Virtual assessment to enable safe automated driving
TNO, Siemens DISW, and Itility have started a TKI project to develop and demonstrate the use of virtual simulations for the safety assessment of Connected Automated Driving (CAD) systems. Case-by-case testing of individual functions of CAD systems is no longer sufficient to ensure operational safety on the road. This project enables Virtual Assessment of CAD systems using simulations of a large variety of tests based on TNO’s StreetWise technology.
Over the last years, TNO has developed a methodology, StreetWise, to build and maintain a real-world scenario database, suitable for testing and validation of CAD systems. Currently, StreetWise provides a solution on how to identify, parameterize and characterize scenarios from object-level in-vehicle sensor data provided from a fleet of vehicles driving on public roads.
In this TKI project, StreetWise+, TNO extends this method to identify and characterize scenarios using roadside-based camera systems. Moreover, TNO will integrate the effects of communication signals in the scenario definition, to accommodate assessment of communication-based automated systems, such as C-ACC (platooning), C-AEB (communication enhanced autonomous emergency braking), or Intelligent Speed Adaptation (ISA) functionality. Furthermore, TNO will extend the scenario models to allow multiple interacting actors to be part of the description of complex scenarios.
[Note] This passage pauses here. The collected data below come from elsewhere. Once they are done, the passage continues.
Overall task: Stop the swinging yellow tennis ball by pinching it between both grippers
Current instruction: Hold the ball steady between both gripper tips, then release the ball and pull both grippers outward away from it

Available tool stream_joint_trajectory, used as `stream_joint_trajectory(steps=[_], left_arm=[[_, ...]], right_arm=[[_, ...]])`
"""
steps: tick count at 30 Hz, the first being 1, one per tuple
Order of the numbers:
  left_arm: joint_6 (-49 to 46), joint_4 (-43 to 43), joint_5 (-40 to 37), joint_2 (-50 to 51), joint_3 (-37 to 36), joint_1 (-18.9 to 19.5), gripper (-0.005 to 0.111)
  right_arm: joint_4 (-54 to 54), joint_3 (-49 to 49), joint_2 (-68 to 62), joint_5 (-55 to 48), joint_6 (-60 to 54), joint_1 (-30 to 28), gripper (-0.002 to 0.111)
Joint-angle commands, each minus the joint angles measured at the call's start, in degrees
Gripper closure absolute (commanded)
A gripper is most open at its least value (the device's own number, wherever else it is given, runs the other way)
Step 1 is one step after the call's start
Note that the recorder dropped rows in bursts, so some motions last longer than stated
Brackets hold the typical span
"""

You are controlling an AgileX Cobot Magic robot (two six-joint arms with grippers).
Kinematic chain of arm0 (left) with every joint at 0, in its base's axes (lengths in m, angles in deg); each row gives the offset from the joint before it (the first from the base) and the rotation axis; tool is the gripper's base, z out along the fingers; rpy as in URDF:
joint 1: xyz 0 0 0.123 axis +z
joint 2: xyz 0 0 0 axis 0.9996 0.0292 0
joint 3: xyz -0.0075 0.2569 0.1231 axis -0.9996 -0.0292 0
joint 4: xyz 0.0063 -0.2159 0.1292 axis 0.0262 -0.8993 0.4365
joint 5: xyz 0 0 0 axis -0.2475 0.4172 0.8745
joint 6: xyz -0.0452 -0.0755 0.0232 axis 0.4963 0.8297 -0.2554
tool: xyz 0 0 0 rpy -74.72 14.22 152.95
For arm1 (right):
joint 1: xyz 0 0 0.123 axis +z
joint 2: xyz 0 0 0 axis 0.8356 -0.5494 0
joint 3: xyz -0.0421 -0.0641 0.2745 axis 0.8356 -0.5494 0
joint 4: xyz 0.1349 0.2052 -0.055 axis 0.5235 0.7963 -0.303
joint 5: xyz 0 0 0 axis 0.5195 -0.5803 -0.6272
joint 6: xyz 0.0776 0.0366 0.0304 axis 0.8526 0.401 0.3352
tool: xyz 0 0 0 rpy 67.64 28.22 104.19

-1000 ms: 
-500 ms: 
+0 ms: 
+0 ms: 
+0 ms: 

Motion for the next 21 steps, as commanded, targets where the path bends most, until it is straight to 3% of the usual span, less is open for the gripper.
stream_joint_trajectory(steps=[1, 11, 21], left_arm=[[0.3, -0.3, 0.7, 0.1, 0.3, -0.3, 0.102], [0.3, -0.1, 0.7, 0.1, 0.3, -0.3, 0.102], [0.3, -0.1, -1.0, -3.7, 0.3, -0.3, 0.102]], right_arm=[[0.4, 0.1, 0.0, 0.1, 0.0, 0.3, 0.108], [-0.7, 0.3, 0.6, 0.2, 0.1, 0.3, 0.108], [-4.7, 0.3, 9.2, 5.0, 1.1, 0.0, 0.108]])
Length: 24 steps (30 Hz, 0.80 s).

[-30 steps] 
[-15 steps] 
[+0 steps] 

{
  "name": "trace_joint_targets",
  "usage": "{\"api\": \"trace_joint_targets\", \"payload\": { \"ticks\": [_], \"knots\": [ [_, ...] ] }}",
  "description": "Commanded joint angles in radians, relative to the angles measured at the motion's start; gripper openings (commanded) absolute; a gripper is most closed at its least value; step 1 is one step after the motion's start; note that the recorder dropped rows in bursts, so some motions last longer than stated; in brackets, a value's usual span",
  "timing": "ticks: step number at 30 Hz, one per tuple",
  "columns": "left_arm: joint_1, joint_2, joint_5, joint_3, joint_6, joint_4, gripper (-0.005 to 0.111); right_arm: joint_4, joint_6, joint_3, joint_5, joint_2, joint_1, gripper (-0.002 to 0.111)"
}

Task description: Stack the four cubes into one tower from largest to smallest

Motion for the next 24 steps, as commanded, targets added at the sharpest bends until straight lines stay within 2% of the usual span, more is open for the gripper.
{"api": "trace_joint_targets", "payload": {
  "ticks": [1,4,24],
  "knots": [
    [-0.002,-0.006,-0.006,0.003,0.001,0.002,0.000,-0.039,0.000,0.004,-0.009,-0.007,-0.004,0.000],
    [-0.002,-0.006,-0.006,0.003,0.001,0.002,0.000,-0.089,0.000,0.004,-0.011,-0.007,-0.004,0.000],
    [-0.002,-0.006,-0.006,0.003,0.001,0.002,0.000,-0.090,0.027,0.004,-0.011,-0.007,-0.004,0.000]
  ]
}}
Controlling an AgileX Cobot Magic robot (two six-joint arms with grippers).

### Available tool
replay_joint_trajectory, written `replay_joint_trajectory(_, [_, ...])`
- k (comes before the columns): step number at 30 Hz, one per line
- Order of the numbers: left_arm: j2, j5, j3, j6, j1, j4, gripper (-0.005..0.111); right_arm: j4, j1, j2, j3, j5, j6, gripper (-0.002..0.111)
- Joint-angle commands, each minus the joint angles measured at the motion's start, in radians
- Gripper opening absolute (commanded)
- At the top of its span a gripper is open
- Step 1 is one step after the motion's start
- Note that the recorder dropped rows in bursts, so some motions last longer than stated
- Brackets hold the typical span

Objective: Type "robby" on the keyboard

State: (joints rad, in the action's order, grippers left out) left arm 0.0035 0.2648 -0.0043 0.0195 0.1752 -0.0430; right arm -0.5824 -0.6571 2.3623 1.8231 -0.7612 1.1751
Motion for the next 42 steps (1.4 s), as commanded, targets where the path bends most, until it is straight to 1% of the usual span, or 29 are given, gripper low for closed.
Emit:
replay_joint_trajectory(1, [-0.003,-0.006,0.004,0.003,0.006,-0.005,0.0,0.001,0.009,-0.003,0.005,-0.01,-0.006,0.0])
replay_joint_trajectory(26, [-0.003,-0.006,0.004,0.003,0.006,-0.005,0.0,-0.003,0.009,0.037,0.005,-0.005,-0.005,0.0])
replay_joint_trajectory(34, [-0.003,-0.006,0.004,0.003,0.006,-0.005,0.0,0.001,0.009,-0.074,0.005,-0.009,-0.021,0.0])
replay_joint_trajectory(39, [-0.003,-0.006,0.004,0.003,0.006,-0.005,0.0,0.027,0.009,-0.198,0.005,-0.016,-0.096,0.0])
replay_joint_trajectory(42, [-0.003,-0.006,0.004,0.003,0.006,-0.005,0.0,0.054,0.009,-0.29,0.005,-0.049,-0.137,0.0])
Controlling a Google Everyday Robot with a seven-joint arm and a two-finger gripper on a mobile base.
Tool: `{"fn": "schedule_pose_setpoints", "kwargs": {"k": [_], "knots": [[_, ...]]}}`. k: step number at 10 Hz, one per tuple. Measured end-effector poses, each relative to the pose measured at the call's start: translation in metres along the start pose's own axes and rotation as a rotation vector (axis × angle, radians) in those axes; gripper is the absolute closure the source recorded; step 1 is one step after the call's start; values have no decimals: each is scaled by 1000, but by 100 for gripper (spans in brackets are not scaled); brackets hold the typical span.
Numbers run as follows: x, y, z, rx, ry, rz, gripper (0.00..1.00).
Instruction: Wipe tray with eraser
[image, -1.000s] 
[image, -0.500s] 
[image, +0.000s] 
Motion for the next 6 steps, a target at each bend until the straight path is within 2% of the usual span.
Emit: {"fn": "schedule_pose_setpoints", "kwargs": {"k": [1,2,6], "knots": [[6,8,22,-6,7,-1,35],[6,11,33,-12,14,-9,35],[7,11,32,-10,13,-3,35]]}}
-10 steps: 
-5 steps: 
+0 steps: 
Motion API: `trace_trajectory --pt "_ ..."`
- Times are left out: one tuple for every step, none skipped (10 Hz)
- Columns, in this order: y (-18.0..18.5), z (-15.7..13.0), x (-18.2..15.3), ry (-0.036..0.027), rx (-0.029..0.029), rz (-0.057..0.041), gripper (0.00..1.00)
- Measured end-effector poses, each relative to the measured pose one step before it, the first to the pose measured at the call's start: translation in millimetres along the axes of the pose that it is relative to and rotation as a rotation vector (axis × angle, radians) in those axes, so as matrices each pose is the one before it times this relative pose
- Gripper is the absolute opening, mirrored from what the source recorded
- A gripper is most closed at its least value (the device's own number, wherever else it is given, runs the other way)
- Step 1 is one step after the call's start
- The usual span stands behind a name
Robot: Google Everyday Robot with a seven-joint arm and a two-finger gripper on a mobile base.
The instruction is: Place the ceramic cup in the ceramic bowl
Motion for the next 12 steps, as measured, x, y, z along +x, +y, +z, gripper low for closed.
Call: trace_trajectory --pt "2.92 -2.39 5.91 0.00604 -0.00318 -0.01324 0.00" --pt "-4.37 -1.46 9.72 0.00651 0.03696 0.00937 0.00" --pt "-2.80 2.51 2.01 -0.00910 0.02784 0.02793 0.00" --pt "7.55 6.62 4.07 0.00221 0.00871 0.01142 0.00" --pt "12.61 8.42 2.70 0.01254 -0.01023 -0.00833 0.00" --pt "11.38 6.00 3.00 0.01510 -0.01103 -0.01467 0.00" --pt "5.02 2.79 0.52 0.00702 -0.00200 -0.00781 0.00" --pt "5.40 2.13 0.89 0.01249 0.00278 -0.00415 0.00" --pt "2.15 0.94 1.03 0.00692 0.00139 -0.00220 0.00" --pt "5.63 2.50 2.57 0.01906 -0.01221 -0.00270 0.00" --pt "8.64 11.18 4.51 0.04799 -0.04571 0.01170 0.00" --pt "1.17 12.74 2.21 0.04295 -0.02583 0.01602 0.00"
Itility and TNO partnered up in 2019 for StreetWise data analytics and data infrastructure (read more about our partnership in this blog). Here, sensor data from the StreetWise project, which is collected from cars driving in the real world, was processed in the Itility Data Factory. In this TKI project, Itility’s role will be to ensure efficient cloud-based data processing and develop a data stream quality check using their expertise in anomaly detection methods. Working closely together with TNO and Siemens DISW data scientists and software engineers, Itility will support the development of the statistical driver models and relevant APIs.
As the research proposed in this project has a good match with the HTSM Automotive Roadmap, the project received TKI funding. The project will run until December 2022.